At the Second Central Work Conference on Xinjiang held in Beijing in May 2014, Xi Jinping "emphasized the need to firmly establish the correct views of the motherland and ethnicity among all ethnic groups, promote the socialist core values and the socialist core values system, enhance the identification of all ethnic groups with the great motherland, the Chinese nation, Chinese culture, and the socialist path with Chinese characteristics. It is necessary to strengthen ideological and political work, create a positive social atmosphere, and guide people of all ethnic groups to pursue a modern civilized life." Other commentators use the term "four identifications" to represent "great motherland, the Chinese nation, Chinese culture, and the socialist path with Chinese characteristics" as stated by Xi at that May 2014 conference.

At a conference on ethnic work held in Beijing during September 2014, Xi Jinping discussed the necessity of doing a good job in ethnic work and enabling people of all ethnic groups to strengthen their identification with the "great motherland, the Chinese nation, Chinese culture, and the path of socialism with Chinese characteristics".

The Regulations on United Front Work of the CCP were published in 2015, and a listing of each of the five identifications (not the term itself) were given under article 20: "To comprehensively, deeply, and persistently carry out activities to promote ethnic unity and progress, actively cultivate the awareness of the Chinese nation as a community, and enhance the identification with the great motherland, the Chinese nation, Chinese culture, the CCP, and socialism with Chinese characteristics among people of all ethnic groups."

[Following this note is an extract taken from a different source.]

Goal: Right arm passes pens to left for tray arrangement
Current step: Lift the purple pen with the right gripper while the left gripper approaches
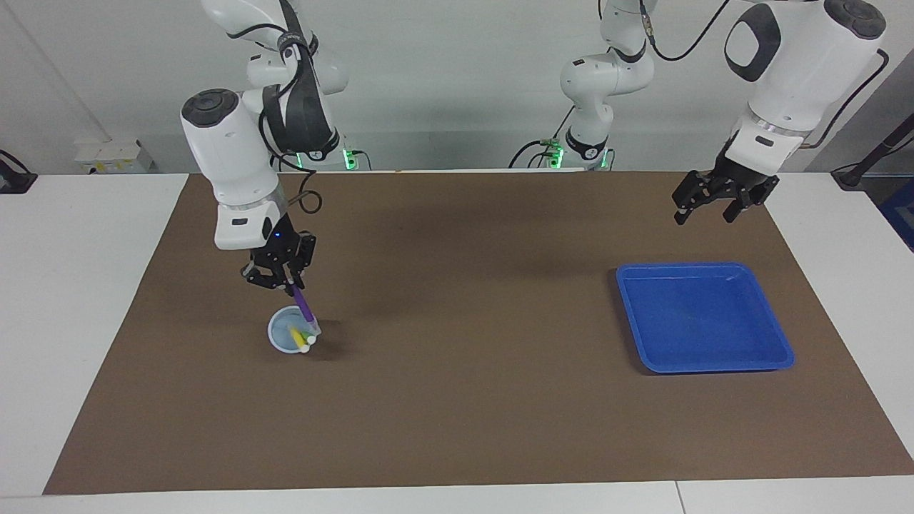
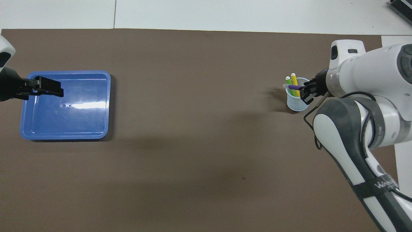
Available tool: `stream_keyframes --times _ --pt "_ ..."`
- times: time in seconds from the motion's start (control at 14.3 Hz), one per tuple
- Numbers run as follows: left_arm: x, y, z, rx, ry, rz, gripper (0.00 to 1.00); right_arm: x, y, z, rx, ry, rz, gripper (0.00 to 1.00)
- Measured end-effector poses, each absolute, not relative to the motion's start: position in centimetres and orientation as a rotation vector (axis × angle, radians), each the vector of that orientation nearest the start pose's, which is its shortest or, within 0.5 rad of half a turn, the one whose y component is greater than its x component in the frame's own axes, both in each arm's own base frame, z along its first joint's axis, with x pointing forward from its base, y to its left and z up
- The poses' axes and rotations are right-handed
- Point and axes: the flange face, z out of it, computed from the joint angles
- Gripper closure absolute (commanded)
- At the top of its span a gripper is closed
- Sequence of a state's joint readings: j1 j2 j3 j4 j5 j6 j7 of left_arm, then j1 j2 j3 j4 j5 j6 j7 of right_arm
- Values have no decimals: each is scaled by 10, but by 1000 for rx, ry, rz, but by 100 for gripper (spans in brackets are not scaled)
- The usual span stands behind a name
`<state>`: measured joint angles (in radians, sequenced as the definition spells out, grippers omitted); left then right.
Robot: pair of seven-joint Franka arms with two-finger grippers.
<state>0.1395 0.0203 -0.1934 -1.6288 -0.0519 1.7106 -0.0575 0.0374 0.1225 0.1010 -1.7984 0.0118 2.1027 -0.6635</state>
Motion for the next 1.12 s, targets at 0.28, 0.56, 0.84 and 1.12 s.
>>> stream_keyframes --times 0.28,0.56,0.84,1.12 --pt "567 -31 604 -3196 -26 -91 0 606 100 511 -2883 -1263 -263 100" --pt "563 -23 602 -3194 -49 -63 0 592 147 529 -2866 -1250 -258 100" --pt "556 -17 594 -3211 -88 -29 0 576 191 543 -2881 -1117 -250 100" --pt "544 -7 581 -3355 -448 82 0 571 208 548 -2823 -880 -243 100"
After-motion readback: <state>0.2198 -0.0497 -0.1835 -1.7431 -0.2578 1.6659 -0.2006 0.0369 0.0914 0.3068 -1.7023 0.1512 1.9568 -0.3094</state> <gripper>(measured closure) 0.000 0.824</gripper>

A revised version of the United Front Work regulations were published in 2021, with the word "trial" removed from the title. The five identifications were listed twice in the revised version. They appear in Chapter 5, Ethnic Work under article 22 and in Chapter 6, Religious Work under article 24. The addition of the five identifications for religious work clearly shows that religious followers will also be made to achieve these identifications.

Xi Jinping considers Chinese culture to be the "trunk" and the various ethnic cultures in China to be the "branches and leaves".

=== Rationale behind an evolution from "Four Identifications" to "Five Identifications" ===
Identification with the CCP was subsequently added to the "four identifications". An article posted on the website of the South-Central Minzu University stated that by highlighting the key identification with the CCP will help in "forming a more complete identification system and building a common ideological foundation for achieving ethnic unity".

== Core of Political Transformation ==
As mentioned in an article of 23 October 2019, on a Chinese government website relating to prisons: "The core content of political transformation (政治改造) to enhance the five identifications of criminals: identifying with the leadership of the Communist Party, the great motherland, the Chinese nation, Chinese culture, and the socialist path."

These five identifications are used as a basic standard for evaluating the effectiveness of criminal transformation.

"Political transformation" is the leading component of the "five major transformations" (五大改造) which began being rolled out in prisons across China after a National Prison Work Conference held in June 2018.

In 2020, the Beixinjing Prison in Shanghai released five books titled "Chinese Nation", "Chinese Culture", "Great China", "Socialism with Chinese Characteristics" and "Chinese Communist Party" to educate prison inmates on the "five identifications" with the purpose of strengthening the "political transformation" component of the "five major transformations".